Please copy the data below exactly; none of the pictures in it belong in the copy.
START Given material
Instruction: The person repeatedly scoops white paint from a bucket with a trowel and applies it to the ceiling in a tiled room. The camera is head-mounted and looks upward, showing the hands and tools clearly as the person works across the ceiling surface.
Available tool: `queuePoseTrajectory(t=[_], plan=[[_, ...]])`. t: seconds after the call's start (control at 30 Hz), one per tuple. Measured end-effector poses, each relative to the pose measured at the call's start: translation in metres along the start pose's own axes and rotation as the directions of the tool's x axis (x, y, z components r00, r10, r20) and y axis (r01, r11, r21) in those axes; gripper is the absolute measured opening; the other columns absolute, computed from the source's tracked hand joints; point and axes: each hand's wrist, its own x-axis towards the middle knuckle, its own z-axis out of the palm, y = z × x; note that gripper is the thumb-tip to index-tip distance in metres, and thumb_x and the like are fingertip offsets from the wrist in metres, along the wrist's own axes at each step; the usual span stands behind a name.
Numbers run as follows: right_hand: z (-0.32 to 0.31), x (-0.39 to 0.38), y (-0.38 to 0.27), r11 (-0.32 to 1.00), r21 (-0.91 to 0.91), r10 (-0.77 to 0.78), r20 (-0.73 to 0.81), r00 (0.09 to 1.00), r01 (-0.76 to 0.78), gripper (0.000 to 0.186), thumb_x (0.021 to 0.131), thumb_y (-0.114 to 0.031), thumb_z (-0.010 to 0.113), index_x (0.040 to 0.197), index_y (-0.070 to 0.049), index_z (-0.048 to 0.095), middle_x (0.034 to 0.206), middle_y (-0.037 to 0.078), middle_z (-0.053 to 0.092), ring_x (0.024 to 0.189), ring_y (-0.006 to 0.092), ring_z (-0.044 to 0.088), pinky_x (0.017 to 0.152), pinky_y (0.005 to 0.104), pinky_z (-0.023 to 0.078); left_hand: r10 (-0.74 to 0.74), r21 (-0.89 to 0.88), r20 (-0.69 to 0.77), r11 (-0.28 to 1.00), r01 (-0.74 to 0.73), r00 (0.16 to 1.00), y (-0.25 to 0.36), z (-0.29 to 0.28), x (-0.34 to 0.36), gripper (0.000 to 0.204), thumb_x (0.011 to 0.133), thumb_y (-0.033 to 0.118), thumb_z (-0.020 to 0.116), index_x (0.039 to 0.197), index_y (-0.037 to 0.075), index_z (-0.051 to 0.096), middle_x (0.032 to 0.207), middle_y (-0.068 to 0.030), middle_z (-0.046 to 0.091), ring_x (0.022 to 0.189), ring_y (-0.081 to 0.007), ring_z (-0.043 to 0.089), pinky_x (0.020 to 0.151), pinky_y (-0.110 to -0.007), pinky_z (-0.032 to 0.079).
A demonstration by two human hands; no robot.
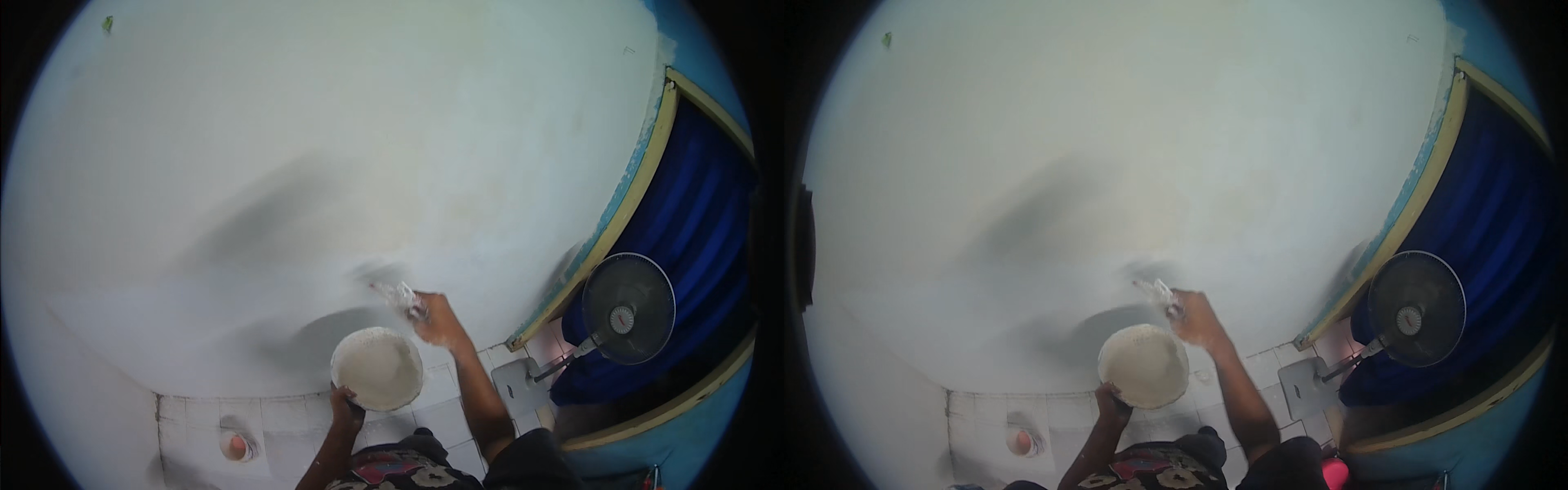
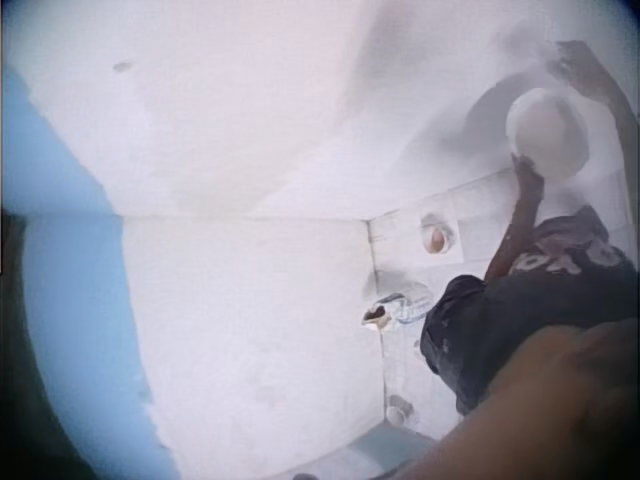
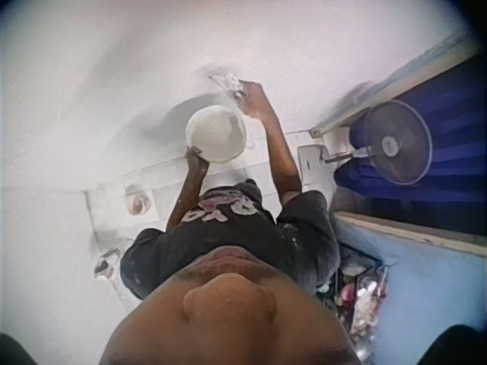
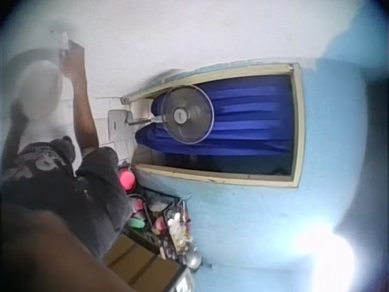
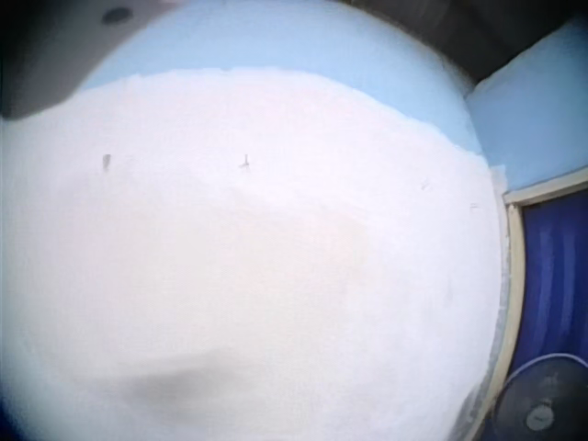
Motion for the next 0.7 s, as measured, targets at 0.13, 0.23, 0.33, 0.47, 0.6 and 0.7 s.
queuePoseTrajectory(t=[0.13,0.23,0.33,0.47,0.6,0.7], plan=[[0.025,-0.052,0.016,0.993,-0.075,0.087,-0.004,0.996,-0.087,0.045,0.073,-0.006,0.061,0.118,-0.001,0.055,0.094,0.026,0.065,0.088,0.0428,0.064,0.08,0.0477,0.051,0.074,0.128,-0.016,0.989,-0.071,0.997,-0.01,0.022,0.001,0.073,0.059,0.007,0.05,0.131,0.007,0.04,0.116,-0.0135,0.052,0.108,-0.0304,0.055,0.093,-0.042,0.049],[0.04,-0.066,0.021,0.897,-0.355,0.287,0.019,0.958,-0.262,0.057,0.074,-0.007,0.064,0.128,-0.002,0.047,0.098,0.025,0.065,0.091,0.0432,0.064,0.082,0.0498,0.051,0.048,0.082,-0.016,0.996,-0.047,0.999,-0.025,0.039,0.003,0.076,0.057,0.009,0.05,0.132,0.005,0.039,0.119,-0.0146,0.052,0.109,-0.0307,0.054,0.094,-0.042,0.049],[0.04,-0.079,0.015,0.835,-0.47,0.357,0.065,0.932,-0.287,0.059,0.075,-0.007,0.064,0.131,-0.004,0.045,0.099,0.024,0.065,0.093,0.0425,0.064,0.082,0.051,0.051,0.071,0.06,-0.02,0.996,-0.069,0.997,-0.037,0.049,0.0,0.075,0.057,0.009,0.05,0.132,0.005,0.039,0.119,-0.0152,0.052,0.11,-0.0303,0.054,0.094,-0.041,0.049],[0.034,-0.092,0.022,0.858,-0.491,0.273,0.19,0.943,-0.15,0.053,0.076,-0.005,0.063,0.127,-0.003,0.048,0.095,0.024,0.065,0.091,0.0411,0.065,0.079,0.0497,0.052,0.128,0.136,-0.013,0.983,-0.125,0.992,-0.045,0.084,-0.016,0.075,0.058,0.008,0.049,0.132,0.005,0.039,0.118,-0.0152,0.052,0.109,-0.03,0.054,0.091,-0.04,0.049],[0.019,-0.091,0.034,0.92,-0.378,0.229,0.315,0.921,-0.099,0.049,0.076,-0.005,0.063,0.123,-0.003,0.051,0.094,0.023,0.066,0.088,0.0404,0.066,0.077,0.0489,0.052,0.138,0.117,-0.054,0.984,-0.131,0.989,-0.05,0.091,-0.021,0.075,0.058,0.007,0.049,0.132,0.004,0.038,0.117,-0.0154,0.052,0.106,-0.0298,0.056,0.089,-0.039,0.05],[0.0,-0.093,0.024,0.898,-0.414,0.251,0.199,0.947,-0.151,0.047,0.075,-0.005,0.062,0.121,-0.001,0.052,0.092,0.023,0.066,0.087,0.0402,0.066,0.077,0.0489,0.052,0.122,0.134,-0.04,0.984,-0.115,0.992,-0.055,0.091,-0.019,0.074,0.058,0.007,0.049,0.131,0.005,0.038,0.116,-0.015,0.052,0.105,-0.0296,0.056,0.089,-0.039,0.051]])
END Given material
→ Result:
Instruction: The person repeatedly scoops white paint from a bucket with a trowel and applies it to the ceiling in a tiled room. The camera is head-mounted and looks upward, showing the hands and tools clearly as the person works across the ceiling surface.
Available tool: `queuePoseTrajectory(t=[_], plan=[[_, ...]])`. t: seconds after the call's start (control at 30 Hz), one per tuple. Measured end-effector poses, each relative to the pose measured at the call's start: translation in metres along the start pose's own axes and rotation as the directions of the tool's x axis (x, y, z components r00, r10, r20) and y axis (r01, r11, r21) in those axes; gripper is the absolute measured opening; the other columns absolute, computed from the source's tracked hand joints; point and axes: each hand's wrist, its own x-axis towards the middle knuckle, its own z-axis out of the palm, y = z × x; note that gripper is the thumb-tip to index-tip distance in metres, and thumb_x and the like are fingertip offsets from the wrist in metres, along the wrist's own axes at each step; the usual span stands behind a name.
Numbers run as follows: right_hand: z (-0.32 to 0.31), x (-0.39 to 0.38), y (-0.38 to 0.27), r11 (-0.32 to 1.00), r21 (-0.91 to 0.91), r10 (-0.77 to 0.78), r20 (-0.73 to 0.81), r00 (0.09 to 1.00), r01 (-0.76 to 0.78), gripper (0.000 to 0.186), thumb_x (0.021 to 0.131), thumb_y (-0.114 to 0.031), thumb_z (-0.010 to 0.113), index_x (0.040 to 0.197), index_y (-0.070 to 0.049), index_z (-0.048 to 0.095), middle_x (0.034 to 0.206), middle_y (-0.037 to 0.078), middle_z (-0.053 to 0.092), ring_x (0.024 to 0.189), ring_y (-0.006 to 0.092), ring_z (-0.044 to 0.088), pinky_x (0.017 to 0.152), pinky_y (0.005 to 0.104), pinky_z (-0.023 to 0.078); left_hand: r10 (-0.74 to 0.74), r21 (-0.89 to 0.88), r20 (-0.69 to 0.77), r11 (-0.28 to 1.00), r01 (-0.74 to 0.73), r00 (0.16 to 1.00), y (-0.25 to 0.36), z (-0.29 to 0.28), x (-0.34 to 0.36), gripper (0.000 to 0.204), thumb_x (0.011 to 0.133), thumb_y (-0.033 to 0.118), thumb_z (-0.020 to 0.116), index_x (0.039 to 0.197), index_y (-0.037 to 0.075), index_z (-0.051 to 0.096), middle_x (0.032 to 0.207), middle_y (-0.068 to 0.030), middle_z (-0.046 to 0.091), ring_x (0.022 to 0.189), ring_y (-0.081 to 0.007), ring_z (-0.043 to 0.089), pinky_x (0.020 to 0.151), pinky_y (-0.110 to -0.007), pinky_z (-0.032 to 0.079).
A demonstration by two human hands; no robot.
Motion for the next 0.7 s, as measured, targets at 0.13, 0.23, 0.33, 0.47, 0.6 and 0.7 s.
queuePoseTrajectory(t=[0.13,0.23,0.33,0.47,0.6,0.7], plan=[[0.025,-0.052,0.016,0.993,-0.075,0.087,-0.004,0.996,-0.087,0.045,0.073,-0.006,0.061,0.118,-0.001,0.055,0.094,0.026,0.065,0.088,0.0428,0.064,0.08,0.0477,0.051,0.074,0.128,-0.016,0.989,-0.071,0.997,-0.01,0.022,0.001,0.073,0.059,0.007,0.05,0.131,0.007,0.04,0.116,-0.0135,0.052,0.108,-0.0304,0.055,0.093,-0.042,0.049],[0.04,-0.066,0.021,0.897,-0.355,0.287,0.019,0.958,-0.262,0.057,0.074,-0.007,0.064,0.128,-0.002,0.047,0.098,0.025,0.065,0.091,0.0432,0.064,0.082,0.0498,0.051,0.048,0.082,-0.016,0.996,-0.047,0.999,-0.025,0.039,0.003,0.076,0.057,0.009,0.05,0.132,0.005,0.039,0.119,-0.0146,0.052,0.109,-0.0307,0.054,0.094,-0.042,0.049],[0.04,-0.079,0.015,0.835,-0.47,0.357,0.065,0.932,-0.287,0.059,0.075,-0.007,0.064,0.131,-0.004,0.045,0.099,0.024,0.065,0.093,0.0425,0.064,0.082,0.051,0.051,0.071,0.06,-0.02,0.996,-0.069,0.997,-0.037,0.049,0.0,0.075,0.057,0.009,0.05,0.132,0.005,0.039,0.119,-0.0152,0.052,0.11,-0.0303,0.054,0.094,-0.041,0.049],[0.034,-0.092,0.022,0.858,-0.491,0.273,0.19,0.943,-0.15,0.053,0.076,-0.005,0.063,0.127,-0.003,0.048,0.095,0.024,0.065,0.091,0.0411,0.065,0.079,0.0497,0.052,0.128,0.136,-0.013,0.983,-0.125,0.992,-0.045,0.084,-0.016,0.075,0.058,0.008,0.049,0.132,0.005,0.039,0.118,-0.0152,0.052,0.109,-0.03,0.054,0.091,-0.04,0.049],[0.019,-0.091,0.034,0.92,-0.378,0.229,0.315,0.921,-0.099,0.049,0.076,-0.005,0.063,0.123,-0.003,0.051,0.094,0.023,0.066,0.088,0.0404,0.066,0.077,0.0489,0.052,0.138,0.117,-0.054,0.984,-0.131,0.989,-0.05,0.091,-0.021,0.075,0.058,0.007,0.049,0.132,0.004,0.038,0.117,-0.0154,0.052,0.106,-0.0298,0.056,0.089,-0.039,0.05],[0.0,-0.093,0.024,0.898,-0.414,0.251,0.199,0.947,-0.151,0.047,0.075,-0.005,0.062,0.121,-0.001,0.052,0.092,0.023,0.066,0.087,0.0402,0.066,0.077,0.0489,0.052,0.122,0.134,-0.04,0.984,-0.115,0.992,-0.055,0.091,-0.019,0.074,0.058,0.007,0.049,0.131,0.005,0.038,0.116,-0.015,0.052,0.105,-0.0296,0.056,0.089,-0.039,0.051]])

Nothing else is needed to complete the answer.